Dear all,
A rather broad question:
- I have a case/control WGS data set
- The case phenotype is caused by mutations in a few known genes but there is are many more to discover!
I have run:
- RVtests/SAIGE-GENE to look at rare SNPs
- Plink to look at common variation by doing a GWAS with PCA derived covariates.
The cases carry a renal phenotype - I now have access to the age at which they developed end stage renal disease (ESRD) as well the stage of chronic kidney disease they have (CKD stage 1-5) for those who have not reached ESRD
I have binned my cases into "types" of mutation: 1. Truncating mutation in a known causative gene, 2. Missense mutation in a known causative gene, 3. Truncating mutation in a likely causative gene, 4. Other type of mutation in a causative gene, 5. no mutation detected.

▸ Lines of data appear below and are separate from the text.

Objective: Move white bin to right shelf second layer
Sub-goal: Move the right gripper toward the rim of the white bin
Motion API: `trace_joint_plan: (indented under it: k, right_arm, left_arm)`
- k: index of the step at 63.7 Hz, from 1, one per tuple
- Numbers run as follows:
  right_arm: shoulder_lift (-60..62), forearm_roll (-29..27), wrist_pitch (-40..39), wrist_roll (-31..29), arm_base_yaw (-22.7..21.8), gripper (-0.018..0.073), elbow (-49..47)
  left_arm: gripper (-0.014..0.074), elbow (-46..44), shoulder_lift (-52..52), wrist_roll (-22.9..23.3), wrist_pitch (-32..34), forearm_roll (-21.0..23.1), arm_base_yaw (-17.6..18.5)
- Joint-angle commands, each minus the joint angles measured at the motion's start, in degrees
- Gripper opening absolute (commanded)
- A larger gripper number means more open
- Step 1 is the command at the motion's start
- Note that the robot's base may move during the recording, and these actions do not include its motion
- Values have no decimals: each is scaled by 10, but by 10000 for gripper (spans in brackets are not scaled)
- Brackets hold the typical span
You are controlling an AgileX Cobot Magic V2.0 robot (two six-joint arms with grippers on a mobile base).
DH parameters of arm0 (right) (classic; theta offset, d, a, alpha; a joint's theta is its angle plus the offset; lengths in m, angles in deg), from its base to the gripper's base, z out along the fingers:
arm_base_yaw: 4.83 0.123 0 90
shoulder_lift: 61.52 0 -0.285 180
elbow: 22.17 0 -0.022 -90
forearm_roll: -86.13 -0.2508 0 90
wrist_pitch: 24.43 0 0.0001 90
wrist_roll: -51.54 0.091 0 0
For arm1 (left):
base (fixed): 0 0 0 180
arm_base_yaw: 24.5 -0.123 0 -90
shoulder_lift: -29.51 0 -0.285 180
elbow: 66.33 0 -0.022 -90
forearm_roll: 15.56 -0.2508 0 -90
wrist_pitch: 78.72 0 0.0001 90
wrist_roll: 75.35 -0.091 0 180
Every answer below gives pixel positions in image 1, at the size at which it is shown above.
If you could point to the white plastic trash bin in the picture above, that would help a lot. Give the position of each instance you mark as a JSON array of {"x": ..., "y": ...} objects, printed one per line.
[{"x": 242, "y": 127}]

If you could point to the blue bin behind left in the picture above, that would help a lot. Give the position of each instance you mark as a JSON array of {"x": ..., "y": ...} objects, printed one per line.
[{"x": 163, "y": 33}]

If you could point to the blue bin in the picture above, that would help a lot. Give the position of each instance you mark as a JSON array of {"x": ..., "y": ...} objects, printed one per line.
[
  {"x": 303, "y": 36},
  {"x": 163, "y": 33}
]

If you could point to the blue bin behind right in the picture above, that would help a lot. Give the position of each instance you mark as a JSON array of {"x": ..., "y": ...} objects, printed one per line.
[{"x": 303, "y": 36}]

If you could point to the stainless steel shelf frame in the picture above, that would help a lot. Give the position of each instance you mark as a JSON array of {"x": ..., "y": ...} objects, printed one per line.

My question is how one could leverage this phenotypic data to deepen the analysis, I am sure there are genetic modifiers in this disease.
Thoughts are:
- Use age of ESRD or CKD stage as the variable and perform rare and common variation analysis in the cases only e.g. rather than giving 1/0 as case/control to PLINK or SAIGE - give a continuous age of ESRD of stage of CKD from 1-5.
Would that be appropriate? Are there more sophisticated methods here that could also use the control data? Can one leverage the "type" of mutation data in anyway (giving the arbitrary numbers doesn't see to be the way forward here...)
Many thanks for your thoughts